18 Years Ago Today, How I Met Your Mother Introduced a Side Character So Good It Forced One of the Greatest Shows Ever to Change Course
Hollywood’s biggest casting what-if? A scheduling conflict yanked Dougray Scott from the role of Wolverine, triggering a chain reaction that reshaped a franchise—and pop culture—forever.
Every now and then, a tiny scheduling hiccup quietly rewires TV history. Today is one of those weird anniversaries: 18 years ago today — April 14, 2008 — a single sitcom episode set off a chain reaction that changed Breaking Bad in a big, permanent way.
First, a quick reminder: the butterfly effect is real in casting
Fans rarely think about how different our favorite stuff could look if one actor had been free (or not). The classic example: Dougray Scott was originally cast as Wolverine in X-Men but had to bail when Mission: Impossible II ran long, and Hugh Jackman slid in and basically never left the role. Those sliding-door moments do happen — just not often with a clean date stamped on them.

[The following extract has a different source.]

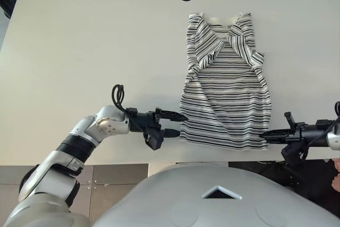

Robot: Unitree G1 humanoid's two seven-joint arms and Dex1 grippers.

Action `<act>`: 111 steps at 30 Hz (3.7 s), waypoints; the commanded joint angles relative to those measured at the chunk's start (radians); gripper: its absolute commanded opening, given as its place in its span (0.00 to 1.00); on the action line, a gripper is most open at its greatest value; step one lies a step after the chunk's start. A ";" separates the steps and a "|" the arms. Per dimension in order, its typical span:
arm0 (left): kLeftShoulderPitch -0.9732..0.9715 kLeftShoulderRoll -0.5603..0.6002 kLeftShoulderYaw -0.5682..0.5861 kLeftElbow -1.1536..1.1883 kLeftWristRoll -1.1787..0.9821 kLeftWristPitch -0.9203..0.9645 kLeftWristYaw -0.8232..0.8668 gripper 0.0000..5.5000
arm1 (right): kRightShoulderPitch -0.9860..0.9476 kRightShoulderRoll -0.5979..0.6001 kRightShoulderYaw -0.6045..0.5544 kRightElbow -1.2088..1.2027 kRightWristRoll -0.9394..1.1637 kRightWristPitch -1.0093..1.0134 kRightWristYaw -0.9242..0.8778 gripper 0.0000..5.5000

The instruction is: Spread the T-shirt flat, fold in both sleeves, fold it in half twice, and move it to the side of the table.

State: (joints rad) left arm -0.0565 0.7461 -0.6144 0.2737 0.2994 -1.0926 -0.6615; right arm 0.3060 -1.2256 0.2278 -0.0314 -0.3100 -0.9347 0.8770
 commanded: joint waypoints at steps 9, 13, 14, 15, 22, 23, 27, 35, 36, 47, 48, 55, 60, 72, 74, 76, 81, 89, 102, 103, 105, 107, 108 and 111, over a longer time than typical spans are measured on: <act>0.031 -0.004 -0.071 0.058 0.139 0.079 -0.050 0.21 | 0.020 -0.028 0.041 -0.024 -0.021 0.041 0.028 0.02; 0.014 -0.016 -0.056 0.066 0.168 0.071 -0.016 0.13 | 0.021 -0.029 0.040 -0.027 -0.019 0.041 0.026 0.02; 0.012 -0.016 -0.060 0.068 0.165 0.069 -0.018 0.11 | 0.021 -0.029 0.040 -0.028 -0.019 0.041 0.026 0.02; 0.011 -0.014 -0.065 0.067 0.160 0.068 -0.022 0.09 | 0.021 -0.029 0.041 -0.029 -0.018 0.041 0.026 0.02; 0.016 -0.013 -0.080 0.061 0.135 0.074 -0.039 0.02 | 0.018 -0.029 0.044 -0.030 -0.015 0.043 0.028 0.02; 0.017 -0.011 -0.082 0.059 0.123 0.078 -0.045 0.02 | 0.020 -0.029 0.045 -0.037 0.013 0.062 0.036 0.02; 0.074 0.075 -0.158 -0.106 -0.222 0.287 -0.256 0.02 | 0.124 -0.144 0.019 -0.201 0.536 0.460 0.202 0.02; 0.112 0.356 -0.078 -0.619 -0.966 0.882 -0.634 0.02 | 0.140 -0.099 -0.199 -0.180 1.156 0.761 0.542 0.02; 0.114 0.352 -0.048 -0.637 -0.988 0.913 -0.635 0.02 | 0.131 -0.072 -0.215 -0.176 1.177 0.786 0.566 0.02; 0.008 -0.062 0.245 -0.433 -0.829 0.968 -0.265 0.02 | -0.211 0.320 -0.272 -0.008 1.080 0.879 0.386 0.02; -0.014 -0.095 0.264 -0.395 -0.804 0.968 -0.239 0.02 | -0.258 0.359 -0.276 0.024 1.051 0.867 0.347 0.02; -0.172 -0.254 0.346 -0.126 -0.645 0.985 -0.118 0.02 | -0.464 0.514 -0.257 0.233 0.821 0.815 0.173 0.02; -0.302 -0.329 0.403 0.139 -0.557 0.958 -0.061 0.02 | -0.604 0.606 -0.219 0.451 0.677 0.787 0.120 0.02; -0.541 -0.424 0.485 0.621 -0.494 0.984 -0.133 0.07 | -0.987 0.761 -0.207 1.079 0.443 0.777 -0.099 0.06; -0.593 -0.442 0.517 0.711 -0.506 1.037 -0.130 0.12 | -1.042 0.784 -0.242 1.161 0.461 0.818 -0.119 0.13; -0.639 -0.451 0.554 0.785 -0.518 1.083 -0.124 0.18 | -1.079 0.798 -0.275 1.208 0.473 0.857 -0.138 0.20; -0.748 -0.436 0.699 0.943 -0.572 1.211 -0.029 0.29 | -1.138 0.807 -0.347 1.278 0.477 0.931 -0.291 0.26; -0.714 -0.393 0.743 0.838 -0.490 0.805 0.033 0.29 | -1.028 0.789 -0.152 1.074 0.202 0.452 -0.379 0.26; -0.152 -0.297 0.205 -0.037 -0.320 0.795 -0.481 0.29 | -0.822 0.578 0.186 0.796 -0.172 0.252 -0.232 0.26; -0.155 -0.294 0.192 -0.022 -0.292 0.808 -0.469 0.29 | -0.809 0.566 0.205 0.781 -0.177 0.250 -0.193 0.26; -0.158 -0.286 0.178 0.015 -0.244 0.807 -0.442 0.29 | -0.768 0.530 0.239 0.719 -0.154 0.253 -0.079 0.26; -0.169 -0.283 0.185 0.045 -0.225 0.794 -0.420 0.29 | -0.694 0.480 0.262 0.595 -0.044 0.279 0.085 0.26; -0.185 -0.286 0.197 0.077 -0.222 0.789 -0.404 0.29 | -0.658 0.459 0.270 0.529 0.014 0.301 0.153 0.26; -0.263 -0.275 0.223 0.272 -0.149 0.727 -0.278 0.29 | -0.568 0.437 0.297 0.322 0.164 0.381 0.269 0.26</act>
State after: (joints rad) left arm -0.2745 0.4405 -0.4111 0.4130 0.0670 -0.3556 -1.0138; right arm -0.3599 -0.7787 0.4594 0.3923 -0.1848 -0.6075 1.0450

The date that nudged Breaking Bad
On April 14, 2008, How I Met Your Mother aired The Chain of Screaming, the episode that introduced Bob Odenkirk as Arthur Hobbs, Marshall’s delightfully ruthless boss. That was Odenkirk’s entry point into the HIMYM sandbox, and he became a recurring presence.
Then came Saul Goodman… and a problem
Not long after, Odenkirk landed Saul Goodman on Breaking Bad — the slick talker who makes the word lawyer sound like a threat. He signed on for a four-episode arc. One catch: he was already committed to pop back into HIMYM as Arthur, including the season 5 episode Last Cigarette Ever. That overlap forced him to skip one crucial Breaking Bad hour: the season 2 finale, the one where Jesse wakes up to find Jane has died from an overdose.
The last-minute pivot
"We were going to have Saul Goodman come in and clean things up. And, unfortunately, Bob Odenkirk was not available to come to town, to come to Albuquerque for that particular scene. And so very much at the last minute [Breaking Bad creator] Vince Gilligan had the inspiration of bringing in Mike the 'fixer,' or his private detective, who has been mentioned a couple of times on the show — and now we’re going to see him. And through some miracle, we cast Mr. Jonathan Banks."
That’s Better Call Saul co-creator Peter Gould explaining the scramble. Short version: no Odenkirk for the finale, so Gilligan pulls a name they had only floated before and suddenly, Mike Ehrmantraut exists on screen.
The dominoes, in order
- Apr 14, 2008: HIMYM airs The Chain of Screaming, introducing Bob Odenkirk as Arthur Hobbs, Marshall’s boss.
- Breaking Bad hires Odenkirk for a four-episode Saul Goodman arc.
- Odenkirk has to return to HIMYM for season 5’s Last Cigarette Ever, which collides with Breaking Bad’s season 2 finale.
- Plan A was Saul to handle the aftermath of Jane’s death. Odenkirk can’t get to Albuquerque. Plan B is born: bring in the fixer they’d only mentioned — Mike Ehrmantraut — and cast Jonathan Banks at the eleventh hour.
- Mike becomes essential: he works with Walt and Jesse, connects Gus Fring to Saul, and ties Gus to the corporate cover at Madrigal Electromotive. He also drops the line that snaps Walt into a new gear: "No more half measures, Walter."
- After Breaking Bad, Mike graduates to co-lead of Better Call Saul. We see how his partnership with Goodman and Fring takes shape, and we get a full backstory that turns him from myth into man.
- Cross-project trivia: the source claim says Mike is "one of just four" characters who appear in Breaking Bad, Better Call Saul, and El Camino — then it lists Walter White, Jesse Pinkman, Ed Galbraith, and Austin Ramey along with Mike. That’s five total, not four. The math is messy, but the point stands: Mike is in rare company and does show up in all three.
- Jonathan Banks racks up five Emmy nominations for Outstanding Supporting Actor in a Drama Series: four for Better Call Saul and one for Breaking Bad.
Why this little sitcom conflict mattered so much
Because Mike wasn’t just a patch job. He became a backbone character who changed how the show worked: more grounded, more procedural, more lethal competence. He bridged worlds, made Gus’s empire feel real, and gave Saul a professional gravity he didn’t fully have yet. And he spun off into six seasons of Better Call Saul and a key El Camino moment — a whole legacy from a single scheduling snag.
All of that because Bob Odenkirk had to duck out for a bit part on a CBS sitcom. TV history is held together with duct tape and call sheets, and sometimes the tape makes the show better.